■ **WORK REQUIRED**:
Among the entries, find each line that includes the string "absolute" and list it.

RECORDS SUPPLIED section start

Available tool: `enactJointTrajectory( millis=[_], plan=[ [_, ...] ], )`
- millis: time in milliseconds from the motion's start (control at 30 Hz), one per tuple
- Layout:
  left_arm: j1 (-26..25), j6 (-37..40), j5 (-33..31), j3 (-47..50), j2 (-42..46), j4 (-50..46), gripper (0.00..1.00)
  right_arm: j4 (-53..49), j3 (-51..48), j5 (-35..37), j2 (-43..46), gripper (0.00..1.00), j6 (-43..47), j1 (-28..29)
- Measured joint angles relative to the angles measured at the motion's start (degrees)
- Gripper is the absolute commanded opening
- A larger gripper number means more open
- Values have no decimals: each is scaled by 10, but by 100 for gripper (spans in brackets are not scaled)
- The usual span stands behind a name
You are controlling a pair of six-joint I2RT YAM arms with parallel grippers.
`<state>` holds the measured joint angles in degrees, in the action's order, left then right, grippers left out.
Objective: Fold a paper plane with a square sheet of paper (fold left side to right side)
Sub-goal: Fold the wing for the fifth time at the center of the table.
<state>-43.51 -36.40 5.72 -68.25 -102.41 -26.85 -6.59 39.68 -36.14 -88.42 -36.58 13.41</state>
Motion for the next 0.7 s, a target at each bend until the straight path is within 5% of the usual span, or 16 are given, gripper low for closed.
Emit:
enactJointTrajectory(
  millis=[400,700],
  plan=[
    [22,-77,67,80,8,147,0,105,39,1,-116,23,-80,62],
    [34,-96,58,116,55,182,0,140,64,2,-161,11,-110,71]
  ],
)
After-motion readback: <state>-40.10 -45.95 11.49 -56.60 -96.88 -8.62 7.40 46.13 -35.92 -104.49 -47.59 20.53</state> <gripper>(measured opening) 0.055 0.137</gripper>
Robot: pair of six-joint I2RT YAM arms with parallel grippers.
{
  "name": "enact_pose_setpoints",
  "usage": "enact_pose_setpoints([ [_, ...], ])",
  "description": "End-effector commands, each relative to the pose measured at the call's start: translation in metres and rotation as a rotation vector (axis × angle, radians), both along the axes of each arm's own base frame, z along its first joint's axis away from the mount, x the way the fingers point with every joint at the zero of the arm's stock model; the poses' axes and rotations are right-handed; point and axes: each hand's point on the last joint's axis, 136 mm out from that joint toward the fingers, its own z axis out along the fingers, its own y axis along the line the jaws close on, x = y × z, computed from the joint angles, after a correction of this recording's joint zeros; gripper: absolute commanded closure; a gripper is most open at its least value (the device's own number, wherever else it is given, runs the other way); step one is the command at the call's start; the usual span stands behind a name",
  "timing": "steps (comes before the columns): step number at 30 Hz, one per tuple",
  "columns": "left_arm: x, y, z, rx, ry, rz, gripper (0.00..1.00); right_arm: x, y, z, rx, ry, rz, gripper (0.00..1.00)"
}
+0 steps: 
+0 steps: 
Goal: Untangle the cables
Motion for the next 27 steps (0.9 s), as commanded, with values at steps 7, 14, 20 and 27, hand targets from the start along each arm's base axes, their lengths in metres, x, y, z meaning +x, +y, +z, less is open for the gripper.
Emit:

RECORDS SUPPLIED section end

■ **EXERCISE RESULT**:
- Gripper is the absolute commanded opening
  "description": "End-effector commands, each relative to the pose measured at the call's start: translation in metres and rotation as a rotation vector (axis × angle, radians), both along the axes of each arm's own base frame, z along its first joint's axis away from the mount, x the way the fingers point with every joint at the zero of the arm's stock model; the poses' axes and rotations are right-handed; point and axes: each hand's point on the last joint's axis, 136 mm out from that joint toward the fingers, its own z axis out along the fingers, its own y axis along the line the jaws close on, x = y × z, computed from the joint angles, after a correction of this recording's joint zeros; gripper: absolute commanded closure; a gripper is most open at its least value (the device's own number, wherever else it is given, runs the other way); step one is the command at the call's start; the usual span stands behind a name",

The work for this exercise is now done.